Here are the highlights of Strasler’s piece.
(1) No reduction in unemployment, despite high growth during the first nine months of 2000.
(2) The death of inflation due to the Bank of Israel’s high interest rate policy.
(3) A strong shekel, due to an influx of $8 billion, invested mainly in high-tech.
(4) The failure of the Knesset to approve tax reform, the continued strength of workers’ committees to blackmail the country with strikes, the persistence of monopolies (e.g., Israel Electric Corporation, oil refineries), and failure to privatize El Al and two banks that were nationalized in 1983.
(5) Anarchy in the Knesset, with each member and faction demanding cash in exchange for participation in any coalition. For the first time in Israel’s history, there is no authorized budget for the new year.
It’s something of a mystery why imposing new taxes on capital would raise growth, when almost every academic study concludes the opposite. Let’s put that issue aside.
There is something much more important missing in Strasler’s analysis. It is the same thing that is missing in almost every analysis of the Israeli economy. It is what no Israeli or American wants to talk about. It is, as you know from reading IASPS studies and articles, foreign aid and other unilateral transfers. During each of the past five years, foreign aid shipped $4 billion to the government of Israel. Adding in reparations, institutional transfers, and other remittances brings the total to $7-8 billion a year. Since aid began in earnest in 1974, the total amount received by the government of Israel, expressed in year 2000 purchasing power dollars, comes to $104 billion. Other unilateral transfers greatly increase this number.
If we incorporate unilateral grants and transfers into Strasler’s analysis, the shadows of his concerns come into sharp focus. The strong shekel is due less to high-tech investment flowing into Israel than to aid and other transfers. Israeli outbound investment is roughly equal to inward investment in real assets. Foreign investment in Israeli financial assets really represents the sale of Israeli high-tech enterprises to U.S. firms, only some of which finds it way back into shekels. These proceeds and billions of unearned dollars received by the government of Israel in unilateral grants and transfers are converted into shekels for spending, . The strong demand for shekels, with the supply limited by the Bank of Israel’s tight monetary policy, has resulted in modest shekel appreciation. Take away more than $7 billion in unilateral grants and transfers and the shekel would fall. Or the Bank of Israel would have to raise interest rates to support the shekel, thereby depressing economic activity.

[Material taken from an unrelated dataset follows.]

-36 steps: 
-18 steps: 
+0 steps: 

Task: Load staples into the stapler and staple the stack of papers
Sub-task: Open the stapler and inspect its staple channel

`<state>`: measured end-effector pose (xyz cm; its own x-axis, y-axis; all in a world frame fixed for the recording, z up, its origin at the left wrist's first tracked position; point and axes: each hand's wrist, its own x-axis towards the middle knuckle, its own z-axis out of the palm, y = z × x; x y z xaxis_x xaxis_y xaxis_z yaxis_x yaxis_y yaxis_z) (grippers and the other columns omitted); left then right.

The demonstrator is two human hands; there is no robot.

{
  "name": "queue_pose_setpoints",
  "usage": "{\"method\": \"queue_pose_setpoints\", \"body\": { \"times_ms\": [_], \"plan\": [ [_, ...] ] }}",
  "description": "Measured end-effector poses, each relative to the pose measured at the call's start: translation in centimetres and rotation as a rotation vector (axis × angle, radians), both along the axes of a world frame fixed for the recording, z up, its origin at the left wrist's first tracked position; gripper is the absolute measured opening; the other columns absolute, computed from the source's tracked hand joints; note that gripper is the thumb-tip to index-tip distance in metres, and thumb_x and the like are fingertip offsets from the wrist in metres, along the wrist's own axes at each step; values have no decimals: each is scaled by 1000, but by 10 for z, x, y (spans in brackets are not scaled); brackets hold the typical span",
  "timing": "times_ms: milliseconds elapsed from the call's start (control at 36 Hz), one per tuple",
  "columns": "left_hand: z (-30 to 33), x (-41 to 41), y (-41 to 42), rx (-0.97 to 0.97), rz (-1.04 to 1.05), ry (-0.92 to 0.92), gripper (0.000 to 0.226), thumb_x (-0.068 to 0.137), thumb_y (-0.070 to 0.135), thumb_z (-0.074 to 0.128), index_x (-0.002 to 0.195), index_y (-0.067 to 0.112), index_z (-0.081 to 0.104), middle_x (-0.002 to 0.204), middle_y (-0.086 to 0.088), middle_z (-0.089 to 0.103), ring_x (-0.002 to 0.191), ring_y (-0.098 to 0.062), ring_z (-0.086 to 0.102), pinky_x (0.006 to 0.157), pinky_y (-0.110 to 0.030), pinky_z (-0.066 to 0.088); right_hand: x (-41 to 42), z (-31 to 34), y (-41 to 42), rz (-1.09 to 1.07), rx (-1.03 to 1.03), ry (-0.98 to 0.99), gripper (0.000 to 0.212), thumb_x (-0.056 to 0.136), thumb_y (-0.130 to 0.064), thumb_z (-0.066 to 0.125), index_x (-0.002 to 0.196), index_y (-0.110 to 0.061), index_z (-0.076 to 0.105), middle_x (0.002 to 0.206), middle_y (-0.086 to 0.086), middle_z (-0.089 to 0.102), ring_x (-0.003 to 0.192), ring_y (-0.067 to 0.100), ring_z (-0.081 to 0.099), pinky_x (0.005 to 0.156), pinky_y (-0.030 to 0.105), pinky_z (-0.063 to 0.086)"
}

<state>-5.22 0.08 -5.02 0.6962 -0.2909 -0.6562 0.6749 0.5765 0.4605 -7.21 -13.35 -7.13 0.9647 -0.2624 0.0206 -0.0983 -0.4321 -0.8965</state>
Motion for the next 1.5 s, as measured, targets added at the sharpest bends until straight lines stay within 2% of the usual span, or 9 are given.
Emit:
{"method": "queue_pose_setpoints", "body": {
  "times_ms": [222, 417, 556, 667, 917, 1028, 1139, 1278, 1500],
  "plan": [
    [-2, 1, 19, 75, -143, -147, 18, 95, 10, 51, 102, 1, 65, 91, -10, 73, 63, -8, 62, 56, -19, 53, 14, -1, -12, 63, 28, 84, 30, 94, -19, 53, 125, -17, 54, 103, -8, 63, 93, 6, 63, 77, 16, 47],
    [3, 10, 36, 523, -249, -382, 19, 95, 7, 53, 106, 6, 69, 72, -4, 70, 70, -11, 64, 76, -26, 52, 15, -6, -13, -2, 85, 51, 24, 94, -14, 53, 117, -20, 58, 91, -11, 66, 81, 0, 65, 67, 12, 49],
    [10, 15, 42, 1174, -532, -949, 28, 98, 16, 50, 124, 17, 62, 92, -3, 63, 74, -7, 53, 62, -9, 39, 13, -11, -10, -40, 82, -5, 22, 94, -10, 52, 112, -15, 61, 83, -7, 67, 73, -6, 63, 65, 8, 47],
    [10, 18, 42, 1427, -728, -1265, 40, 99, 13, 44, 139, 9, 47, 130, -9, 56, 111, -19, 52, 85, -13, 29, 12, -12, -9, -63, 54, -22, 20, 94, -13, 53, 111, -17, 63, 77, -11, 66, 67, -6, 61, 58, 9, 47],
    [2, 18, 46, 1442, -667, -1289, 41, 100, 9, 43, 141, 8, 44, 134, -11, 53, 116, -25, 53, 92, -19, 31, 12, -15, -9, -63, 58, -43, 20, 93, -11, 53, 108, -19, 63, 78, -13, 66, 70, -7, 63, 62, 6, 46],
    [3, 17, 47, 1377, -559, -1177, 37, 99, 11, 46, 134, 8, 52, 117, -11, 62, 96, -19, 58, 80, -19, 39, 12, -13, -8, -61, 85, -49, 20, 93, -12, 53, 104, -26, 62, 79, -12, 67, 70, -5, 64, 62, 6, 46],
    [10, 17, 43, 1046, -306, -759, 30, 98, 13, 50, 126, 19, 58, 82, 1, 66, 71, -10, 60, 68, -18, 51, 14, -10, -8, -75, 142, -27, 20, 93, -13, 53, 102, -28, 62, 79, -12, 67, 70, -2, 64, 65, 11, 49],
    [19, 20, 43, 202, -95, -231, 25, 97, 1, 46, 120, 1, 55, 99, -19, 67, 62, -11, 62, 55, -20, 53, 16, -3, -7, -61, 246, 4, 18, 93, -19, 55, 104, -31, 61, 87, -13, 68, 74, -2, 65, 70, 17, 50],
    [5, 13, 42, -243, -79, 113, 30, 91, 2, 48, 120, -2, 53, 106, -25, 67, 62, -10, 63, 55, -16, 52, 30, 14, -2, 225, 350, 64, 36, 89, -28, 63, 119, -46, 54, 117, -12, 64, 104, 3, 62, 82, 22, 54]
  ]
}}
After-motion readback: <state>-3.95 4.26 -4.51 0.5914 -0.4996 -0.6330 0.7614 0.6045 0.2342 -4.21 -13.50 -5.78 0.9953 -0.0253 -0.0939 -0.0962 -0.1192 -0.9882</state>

Why can’t Strasler explain how workers’ committees are stronger than the government, that privatization has stalled, and that the Knesset is in anarchy? The answer is staring Strasler in the face. All he has to do is peek inside the pages of the Central Bureau of Statistics monthly or annual reports at the balance of payments figures. Israeli unions can extort the country through strikes and other sanctions because they know the government will use aid to pay them off. The government, for its part, does not need to privatize state-owned enterprises for cash because it can use aid to help finance its spending. The Knesset is in anarchy because members, factions, and parties fight for their share of unilateral transfers.

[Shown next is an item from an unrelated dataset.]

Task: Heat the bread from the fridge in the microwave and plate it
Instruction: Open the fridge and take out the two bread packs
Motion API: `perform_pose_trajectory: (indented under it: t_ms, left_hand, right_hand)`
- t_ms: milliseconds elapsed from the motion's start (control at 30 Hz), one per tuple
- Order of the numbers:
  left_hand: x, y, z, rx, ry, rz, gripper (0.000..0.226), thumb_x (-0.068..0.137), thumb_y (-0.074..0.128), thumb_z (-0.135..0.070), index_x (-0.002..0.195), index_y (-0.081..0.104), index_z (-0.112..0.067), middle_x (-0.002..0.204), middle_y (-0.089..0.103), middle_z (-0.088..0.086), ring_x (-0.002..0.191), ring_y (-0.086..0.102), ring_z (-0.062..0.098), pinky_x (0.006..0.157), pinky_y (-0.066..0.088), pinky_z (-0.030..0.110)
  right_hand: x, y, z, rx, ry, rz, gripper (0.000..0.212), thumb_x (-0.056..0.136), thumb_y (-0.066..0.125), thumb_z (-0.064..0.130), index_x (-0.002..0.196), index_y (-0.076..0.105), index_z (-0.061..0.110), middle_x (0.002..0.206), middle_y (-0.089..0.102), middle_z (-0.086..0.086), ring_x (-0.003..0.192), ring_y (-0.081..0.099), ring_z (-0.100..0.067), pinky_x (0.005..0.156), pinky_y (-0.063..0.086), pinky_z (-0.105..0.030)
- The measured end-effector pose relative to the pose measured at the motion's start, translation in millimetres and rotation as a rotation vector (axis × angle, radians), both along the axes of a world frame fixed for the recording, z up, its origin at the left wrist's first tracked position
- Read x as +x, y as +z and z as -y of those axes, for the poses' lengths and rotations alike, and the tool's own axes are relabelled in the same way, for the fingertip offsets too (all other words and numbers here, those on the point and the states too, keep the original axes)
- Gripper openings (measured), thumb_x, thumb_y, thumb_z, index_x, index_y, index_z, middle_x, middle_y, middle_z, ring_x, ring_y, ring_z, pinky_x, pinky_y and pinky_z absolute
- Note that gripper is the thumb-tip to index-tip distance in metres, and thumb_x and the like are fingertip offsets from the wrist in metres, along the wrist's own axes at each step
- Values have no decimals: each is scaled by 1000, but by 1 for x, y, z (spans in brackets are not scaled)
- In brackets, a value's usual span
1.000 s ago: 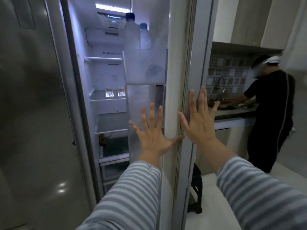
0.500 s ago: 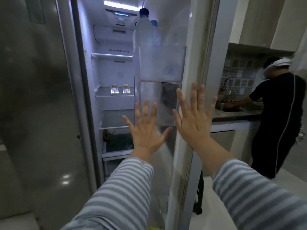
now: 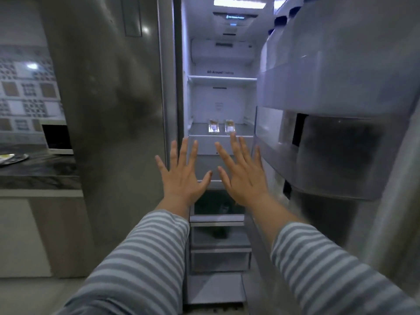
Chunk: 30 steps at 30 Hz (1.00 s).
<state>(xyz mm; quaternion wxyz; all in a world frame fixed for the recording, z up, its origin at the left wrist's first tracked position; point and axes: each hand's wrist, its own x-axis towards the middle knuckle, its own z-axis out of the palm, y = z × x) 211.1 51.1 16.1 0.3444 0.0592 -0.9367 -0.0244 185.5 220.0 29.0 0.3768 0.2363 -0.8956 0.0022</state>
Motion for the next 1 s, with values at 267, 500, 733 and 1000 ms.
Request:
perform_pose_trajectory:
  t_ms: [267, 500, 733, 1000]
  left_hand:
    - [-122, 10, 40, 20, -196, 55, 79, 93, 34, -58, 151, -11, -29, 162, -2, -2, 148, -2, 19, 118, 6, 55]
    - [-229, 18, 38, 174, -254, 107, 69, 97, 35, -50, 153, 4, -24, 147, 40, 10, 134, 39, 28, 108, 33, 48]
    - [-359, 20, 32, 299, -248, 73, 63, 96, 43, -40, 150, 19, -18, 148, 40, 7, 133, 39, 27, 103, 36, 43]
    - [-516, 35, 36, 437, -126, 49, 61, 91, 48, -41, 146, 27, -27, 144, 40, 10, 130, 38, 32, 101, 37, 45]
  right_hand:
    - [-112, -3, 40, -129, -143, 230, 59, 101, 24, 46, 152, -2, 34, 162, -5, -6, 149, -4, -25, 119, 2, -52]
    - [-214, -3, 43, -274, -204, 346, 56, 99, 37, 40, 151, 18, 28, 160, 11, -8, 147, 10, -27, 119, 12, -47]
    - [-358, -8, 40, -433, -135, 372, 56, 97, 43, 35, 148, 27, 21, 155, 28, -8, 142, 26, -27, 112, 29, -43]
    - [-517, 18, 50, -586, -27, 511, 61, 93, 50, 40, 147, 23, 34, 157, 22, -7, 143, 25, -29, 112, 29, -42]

This is what we mean when we say that Nehemia Strasler is an Israeli-style proponent of free markets. He is in favor of privatization, low inflation, a strong shekel, and an orderly Knesset. But he cannot bring himself to examine the role of free money, which, evidently, remains heresy.
Mr. Strasler, if you think Israel cannot survive without aid, please tell us why. Or, if you believe that aid is irrelevant to Israel’s “shortsightedness,” please tell us why, and if Israel should give it up. In any case, surely billions of free dollars have some impact, peace or no peace.